In Brief: This column by Neil Reynolds in the Globe and Mail uses AIMS’ latest Atlantica paper to show why the concept works. And he includes some advice for federal policy makers – just step aside and let it be. 

by Neil Reynolds 
([email protected])

OTTAWA — Robin Neill, the Canadian economist and historian, has argued for years that Canada’s continental destiny was pretty much decided 150 years ago. Now, in a new report on Atlantic Canada (specifically Nova Scotia, New Brunswick and Prince Edward Island) he argues that federal economic policy in the past century and a half – regardless of ideology – has made little difference to the region one way or the other. Indeed, he describes it as “a blind stumble through the long term” toward impossible and irrelevant economic goals.

Canadian governments have tried repeatedly to transform the Maritimes “into miniature versions of Central Canada,” he says. “[Yet] all attempts to turn the Maritimes into either a mini-Ontario or a mini-Canada have met with failure.” The Maritime provinces now need to look backward to find their future – backward to “the historical Atlantica.” Only in their transnational origin, he says, will they discover their “natural economy,” an economy driven forward by “the forces of history.”

In this new analysis – titled Historical Atlantica and published by the Halifax-based Atlantic Institute for Market Studies – Prof. Neill tells Canadians to stop comparing the Maritimes to Ontario or, for that matter, to the rest of Canada. Such comparisons only distort people’s understanding of the unique nature of the Maritimes economy. “Elements of the Maritimes economy do not ‘lag behind’ those of Central Canada,” he says. “They differ from them.” And they differ for a reason – “because a different set of forces is generating them.”

“The Maritimes is a unique, natural structure. It has a natural rate of growth.

“The Central Canadian economy is not a moral norm to which the Maritimes economy can be invidiously compared.

“Policy cannot make the Maritimes into a mini-Canada.”

Though quietly expressed, this is a radical analysis. Prof. Neill endorses the federal transfer of funds to the Maritimes provided the purpose is investment in infrastructure – which can in practice mean highways, schools, hospitals and universities. Yet this qualified endorsement of Canada’s equalization program must be a close call.

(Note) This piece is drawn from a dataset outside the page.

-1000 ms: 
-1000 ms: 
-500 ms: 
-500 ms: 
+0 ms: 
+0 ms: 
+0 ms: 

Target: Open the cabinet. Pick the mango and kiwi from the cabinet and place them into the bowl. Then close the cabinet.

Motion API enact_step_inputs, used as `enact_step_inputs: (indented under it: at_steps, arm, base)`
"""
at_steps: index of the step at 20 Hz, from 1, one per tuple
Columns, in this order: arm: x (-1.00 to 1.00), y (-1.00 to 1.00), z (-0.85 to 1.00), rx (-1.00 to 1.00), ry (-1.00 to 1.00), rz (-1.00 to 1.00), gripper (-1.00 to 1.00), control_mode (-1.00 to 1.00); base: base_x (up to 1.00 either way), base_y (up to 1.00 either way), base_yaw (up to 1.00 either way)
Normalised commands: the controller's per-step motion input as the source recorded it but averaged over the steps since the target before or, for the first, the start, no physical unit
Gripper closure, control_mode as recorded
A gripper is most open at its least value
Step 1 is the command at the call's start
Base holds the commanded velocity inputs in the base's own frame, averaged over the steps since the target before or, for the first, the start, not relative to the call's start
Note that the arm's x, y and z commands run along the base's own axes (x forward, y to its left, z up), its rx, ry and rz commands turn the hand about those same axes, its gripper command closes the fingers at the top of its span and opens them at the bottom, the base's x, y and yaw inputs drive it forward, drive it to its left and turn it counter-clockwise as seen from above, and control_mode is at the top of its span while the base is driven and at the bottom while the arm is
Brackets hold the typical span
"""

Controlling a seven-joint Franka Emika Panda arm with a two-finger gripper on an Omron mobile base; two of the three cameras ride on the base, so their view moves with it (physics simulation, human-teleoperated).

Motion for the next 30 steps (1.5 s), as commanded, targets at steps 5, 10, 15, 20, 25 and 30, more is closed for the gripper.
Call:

The country’s entire apparatus of transfer payments rests upon the sincere belief (or perhaps the sincere assumption) that Atlantic Canada “lags behind” the rest of the country and thereby deserves federal subsidies to compensate for this failure of Canadian markets. The only purpose in moving huge sums of money from richer provinces to poorer provinces is to eliminate this “lag.” If it doesn’t (and it hasn’t), what’s the point?

Whatever the federal strategy, Prof. Neill says, the lag in the Maritimes has never lessened. Nor has it increased. Only the slightest statistical evidence exists, he says, of Maritime convergence with Canadian averages for either personal income or per capita production. “Through good policy and bad,” he observes, “the relative position of the Maritimes has remained roughly the same.” This conclusion implies the presence of “an independent dynamism in the Maritimes economy.”

This dynamic is the natural economic ebb and flow of commerce between the Maritimes and the next-door economies across the Canada-U.S. border – the region, taken together, that constitutes “Atlantica.” As Prof. Neill notes, there are now a number of “Atlanticas,” depending on definitions. One of them forms a triangle anchored by Halifax, New York and Montreal. Another runs south of the St. Lawrence River and the Great Lakes, reaching westward to Buffalo.

Each of these Atlanticas, Prof. Neill says, has historical validity, and each produces its own economic consequences.

When you regard the Maritimes merely as “Atlantic Canada,” he says, you “predispose” equalization programs and transfer payments. When you regard the Maritimes as part of Atlantica, you “predispose” trade and transportation.

When you treat the Maritimes only as “Atlantic Canada,” you determine a certain rate of unemployment, a certain growth rate. When you let the Maritimes engage fully in its natural cross-border environment, you determine a different unemployment rate, a different growth rate.

“An integrated cross-border region consisting of New England and the Maritimes existed long before globalization,” Prof. Neill says. “There is an historical Atlantica [which] has persisted through all the gyrations of Keynesian policy, regional development policy and neo-conservative cutbacks.”

Interestingly enough, he says, “historical Atlantica seems to have remained intact.” The Maritime provinces now trade roughly the same relative amounts of goods with New England in the 21st century as they traded in the 19th century.

In other words, Prof. Neill concludes, the emergent Atlantica does not appear significantly different from the historical Atlantica – and offers the Maritimes, once again, “unique possibilities to realize a unique success.” The federal policy that should derive from this is ancient, though rarely deployed: Let it be.